Italian family-owned fashion house Versace may seek outside investors and could consider an initial public offering to fund growth and help it better compete in the global luxury industry, a top executive said on Friday.
Versace, known for its glamorous gowns worn by pop icons such as Madonna and Lady Gaga, returned to profit last year for the first time since 2009, when it started a turnaround to rebuild its international market share.
The family has always cherished its independence, but needs financial ammunition after luxury peers such as Prada, Salvatore Ferragamo and Brunello Cucinelli have successfully tapped the stock market in less than a year.
“The management is studying some advisors, but no solution has yet been decided,” Chief Executive Gian Giacomo Ferraris said in a text to Reuters.
Italy’s weekly il Mondo said on Friday Versace had picked Goldman Sachs to seek a partner or study other financial solutions for the medium term, which may include the issue of financial instruments such as bonds.

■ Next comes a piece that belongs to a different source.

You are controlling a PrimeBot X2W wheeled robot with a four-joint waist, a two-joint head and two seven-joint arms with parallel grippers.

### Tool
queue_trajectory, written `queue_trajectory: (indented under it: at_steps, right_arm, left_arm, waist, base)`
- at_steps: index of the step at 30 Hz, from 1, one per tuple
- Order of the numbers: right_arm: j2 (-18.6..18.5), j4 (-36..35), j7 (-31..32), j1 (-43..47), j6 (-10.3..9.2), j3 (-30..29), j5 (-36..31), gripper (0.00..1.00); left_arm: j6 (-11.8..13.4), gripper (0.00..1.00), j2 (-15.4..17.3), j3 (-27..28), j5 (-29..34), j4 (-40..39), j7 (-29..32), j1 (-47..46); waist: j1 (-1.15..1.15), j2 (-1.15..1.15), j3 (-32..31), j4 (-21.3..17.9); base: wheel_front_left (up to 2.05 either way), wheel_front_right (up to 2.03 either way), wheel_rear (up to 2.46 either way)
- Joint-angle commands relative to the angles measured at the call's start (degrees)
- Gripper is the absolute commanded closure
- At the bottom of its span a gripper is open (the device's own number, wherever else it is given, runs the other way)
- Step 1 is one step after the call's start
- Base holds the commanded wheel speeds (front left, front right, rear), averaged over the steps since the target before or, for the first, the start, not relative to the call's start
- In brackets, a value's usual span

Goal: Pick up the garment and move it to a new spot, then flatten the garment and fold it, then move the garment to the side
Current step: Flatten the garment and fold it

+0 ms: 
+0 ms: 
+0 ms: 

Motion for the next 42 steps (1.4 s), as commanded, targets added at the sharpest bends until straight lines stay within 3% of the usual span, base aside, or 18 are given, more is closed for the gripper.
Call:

Ferraris said the group has not yet given a mandate to an adviser. A steering committee meeting is due later on Friday.
Versace said it could also opt for an initial public offering if advised to do so, but no decision has been taken.
The Versace family has recently considered opening up the business to investors while keeping control of the house.
In March, Ferraris told Reuters that any deal would not take place before 2014, when he aims for core earnings (EBITDA) of 20 percent of sales compared to around 11 percent last year. EBITDA rose 73 percent to 38.7 million euros in 2011.
Platinum-blonde designer Donatella Versace, sister of late founder Gianni Versace, owns the group with her brother Santo and her daughter Allegra, who has 50 percent and joined the board last year.
Privately-owned Italian fashion group Roberto Cavalli has also said it wants to deliver on its turnaround plan before looking to a possible sale or initial public offering.